Not only that. Rahul appears to have decided to put aside his earlier reservations about parties being run by small coteries by deciding to surround himself with a small group of politicians of his generation. Admittedly, he was being somewhat disingenuous when he expressed his earlier wish since his own party is controlled by his mother and himself. It is possible that he has now seen the hypocrisy.
While bowing to the stark reality of Indian politics about families or individuals or close-knit groups running various parties, he has also reinforced the dynastic principle in the Congress since all those accompanying him nowadays on his anti-Modi mission belong to political families. They include Jyotiradiya Scindia, a scion of the Scindia family of Madhya Pradesh, Jitin Prasada, son of Jitendra Prasada (1938-2001), a former vice-president of the Congress, Gaurav Gogoi, son of the Assam Chief Minister, Tarun Gogoi, and Sushmita Dev, daughter of Santosh Mohan Dev, a prominent Congressman belonging to Assam.
If anything, the line-up shows that feudalism is well and truly entrenched in the Grand Old Party, whose once hallowed reputation has begun to fray at the edges. However, given the changes from being generally restrained to a virtually constant aggressive persona, and from being a believer in remodelling the party to a status-quoist, it can seem that Rahul does not care to follow a straight line. Instead, he tends to swerve away from a given position even if it is a deviation from what previously appeared to be a matter of principle.
It is not known whether he subscribes to John Maynard Keynes’s claim that he changed his mind when the facts changed. But, since the Congress’s heir-apparent is yet to achieve the distinction of being a reputed scholar, his alterations of course can be ascribed to desperate attempts to respond to a critical situation.
Considering that there is little doubt that his party is facing an existential crisis, Rahul’s attempts to find the ways and means of countering it is understandable. Even then, his role as a new avatar can seem like a put-on, a simulated exercise in accordance with the need of the hour.
In view of the belief in the Congress that it lost in 2014 Lok Sabha elections because of a perception problem caused by the leadership’s failure to proclaim the government’s achievements, Rahul may have thought that it was time to dispense with the party’s earlier inadequacies like Manmohan Singh’s meekness and Sonia Gandhi’s poor communication skills because of her halting Hindi. Hence, Rahul’s belligerence.

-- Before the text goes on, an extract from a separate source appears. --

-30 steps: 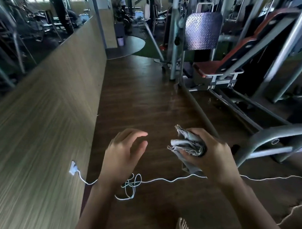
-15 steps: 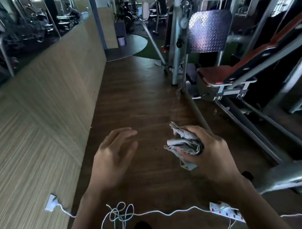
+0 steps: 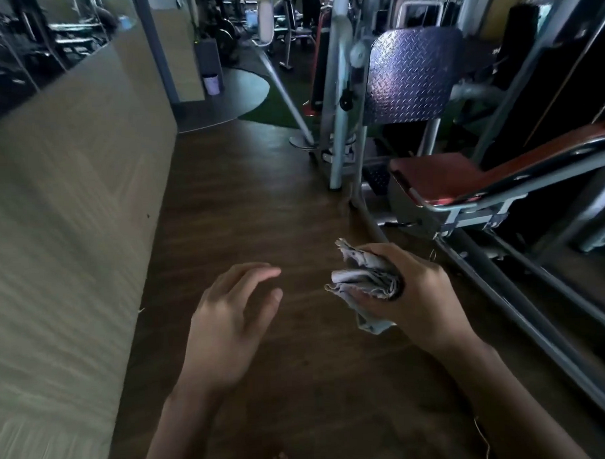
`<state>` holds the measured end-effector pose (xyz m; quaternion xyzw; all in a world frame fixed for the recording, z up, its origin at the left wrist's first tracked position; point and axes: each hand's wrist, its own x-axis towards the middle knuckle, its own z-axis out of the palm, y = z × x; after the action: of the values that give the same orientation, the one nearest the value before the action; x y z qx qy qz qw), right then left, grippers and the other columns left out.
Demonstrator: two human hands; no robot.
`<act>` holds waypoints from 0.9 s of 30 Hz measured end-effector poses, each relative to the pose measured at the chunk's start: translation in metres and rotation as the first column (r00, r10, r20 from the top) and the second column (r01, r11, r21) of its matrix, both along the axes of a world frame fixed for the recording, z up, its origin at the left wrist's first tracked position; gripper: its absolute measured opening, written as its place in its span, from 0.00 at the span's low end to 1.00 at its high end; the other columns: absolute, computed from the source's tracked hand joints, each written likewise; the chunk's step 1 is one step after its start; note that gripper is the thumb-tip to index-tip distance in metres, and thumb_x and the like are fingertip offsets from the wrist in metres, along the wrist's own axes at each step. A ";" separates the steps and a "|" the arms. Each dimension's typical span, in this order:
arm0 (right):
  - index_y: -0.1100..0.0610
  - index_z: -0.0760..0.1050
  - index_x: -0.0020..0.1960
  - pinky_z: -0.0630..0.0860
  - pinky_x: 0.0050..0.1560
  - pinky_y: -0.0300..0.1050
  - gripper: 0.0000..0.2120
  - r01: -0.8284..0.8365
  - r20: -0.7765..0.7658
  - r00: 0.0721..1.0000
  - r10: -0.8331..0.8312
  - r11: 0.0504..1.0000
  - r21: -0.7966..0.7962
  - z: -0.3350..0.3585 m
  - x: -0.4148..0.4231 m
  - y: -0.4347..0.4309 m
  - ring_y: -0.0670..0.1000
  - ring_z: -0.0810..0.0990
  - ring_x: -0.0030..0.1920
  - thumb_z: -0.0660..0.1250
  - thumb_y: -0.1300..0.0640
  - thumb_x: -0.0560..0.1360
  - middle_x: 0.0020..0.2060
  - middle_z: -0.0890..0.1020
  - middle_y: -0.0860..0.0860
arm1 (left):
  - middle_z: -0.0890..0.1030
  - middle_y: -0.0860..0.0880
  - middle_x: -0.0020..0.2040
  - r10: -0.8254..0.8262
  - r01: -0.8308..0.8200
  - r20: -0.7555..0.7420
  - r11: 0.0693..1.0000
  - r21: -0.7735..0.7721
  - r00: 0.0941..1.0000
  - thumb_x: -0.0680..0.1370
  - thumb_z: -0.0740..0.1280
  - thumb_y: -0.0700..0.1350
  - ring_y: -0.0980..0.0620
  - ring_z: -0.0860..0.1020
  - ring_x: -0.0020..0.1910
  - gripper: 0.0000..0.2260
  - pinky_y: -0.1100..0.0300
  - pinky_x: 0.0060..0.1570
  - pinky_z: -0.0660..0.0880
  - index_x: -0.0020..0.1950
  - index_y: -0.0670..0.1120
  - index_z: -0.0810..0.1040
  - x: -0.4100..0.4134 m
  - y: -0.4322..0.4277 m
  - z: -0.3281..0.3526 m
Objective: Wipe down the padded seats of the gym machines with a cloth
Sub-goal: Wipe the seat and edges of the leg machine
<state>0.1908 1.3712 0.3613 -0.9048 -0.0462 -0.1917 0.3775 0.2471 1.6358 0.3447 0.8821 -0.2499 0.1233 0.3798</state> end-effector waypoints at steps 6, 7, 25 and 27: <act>0.45 0.77 0.63 0.81 0.47 0.46 0.27 0.128 0.022 0.992 -0.128 0.992 -0.015 0.007 0.124 -0.044 0.41 0.83 0.50 0.79 0.42 0.67 0.51 0.83 0.38 | 0.79 0.61 0.60 -0.102 0.101 0.032 0.995 0.014 0.994 0.81 0.64 0.53 0.60 0.77 0.62 0.13 0.51 0.60 0.76 0.63 0.53 0.80 0.161 -0.044 0.011; 0.45 0.77 0.63 0.81 0.47 0.46 0.27 0.145 0.026 0.989 -0.145 0.989 -0.017 0.007 0.142 -0.052 0.41 0.83 0.50 0.79 0.41 0.67 0.50 0.83 0.38 | 0.80 0.60 0.60 -0.116 0.116 0.041 0.993 -0.004 0.992 0.80 0.65 0.52 0.59 0.77 0.62 0.12 0.51 0.60 0.76 0.62 0.52 0.81 0.186 -0.055 0.012; 0.43 0.77 0.62 0.79 0.46 0.42 0.25 0.362 0.029 0.931 -0.364 0.930 0.062 0.003 0.519 -0.309 0.38 0.81 0.48 0.78 0.42 0.67 0.47 0.82 0.36 | 0.81 0.57 0.56 -0.294 0.297 0.065 0.953 -0.052 0.954 0.80 0.66 0.49 0.56 0.80 0.58 0.11 0.49 0.57 0.77 0.60 0.48 0.82 0.608 -0.351 0.025; 0.43 0.77 0.61 0.80 0.46 0.44 0.25 0.392 0.033 0.918 -0.394 0.918 0.056 -0.001 0.558 -0.333 0.39 0.81 0.48 0.78 0.41 0.67 0.47 0.82 0.37 | 0.82 0.57 0.56 -0.319 0.322 0.078 0.946 -0.035 0.944 0.81 0.66 0.49 0.57 0.80 0.58 0.11 0.50 0.56 0.78 0.60 0.47 0.82 0.653 -0.379 0.024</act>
<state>0.7485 1.0379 0.3608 -0.8820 0.1328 -0.2842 0.3518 0.8998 1.2569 0.3687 0.8154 -0.4006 0.0973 0.4063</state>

Rahul may also want to dispel the notion among sections of Congressmen, as well as the general public, that his sister, Priyanka, is more charismatic and has a greater capacity to reach out to the audience. But, the problem with his latest combativeness is that, for a start, he may not be able to sustain it if it is largely an acquired temperament and not a habitual one, as seems likely. It may gel with the innate arrogance of someone born with a silver spoon in his mouth and is surrounded by yes-men, but making aggressiveness a permanent part of his personality will be a difficult and, in the long run, an unreal and even amusing exercise.
The effort can also seem comical if the Congress stumbles at the next electoral hurdle, which will be in Bihar. Rhetorical flourishes, delivered in a rasping voice, can seem odd in a loser. In addition, the people may soon become tired of such fierce tactics, not least because their content is not always replete with substance. In any event, sobriety is something which goes down well with the ordinary person. This is why politicians almost never lose their temper and try to present their case in a restrained manner, whatever the provocation.
Rahul, therefore, may be barking up the wrong tree. Whoever advised him to try and butt his opponents head-on did not do him a service. Senior Congress leader Digvijay Singh’s view that Rahul is “by temperament not a ruling person; he is by temperament someone who wants to fight injustice” may be of a time-server who cannot afford to antagonise the party’s first family. But, there is perhaps a grain of truth in the first half of the statement if it implies that he is basically a back-bencher. However, there is probably no one in the Congress who has the gumption to point this out to the crown prince. (IPA Service)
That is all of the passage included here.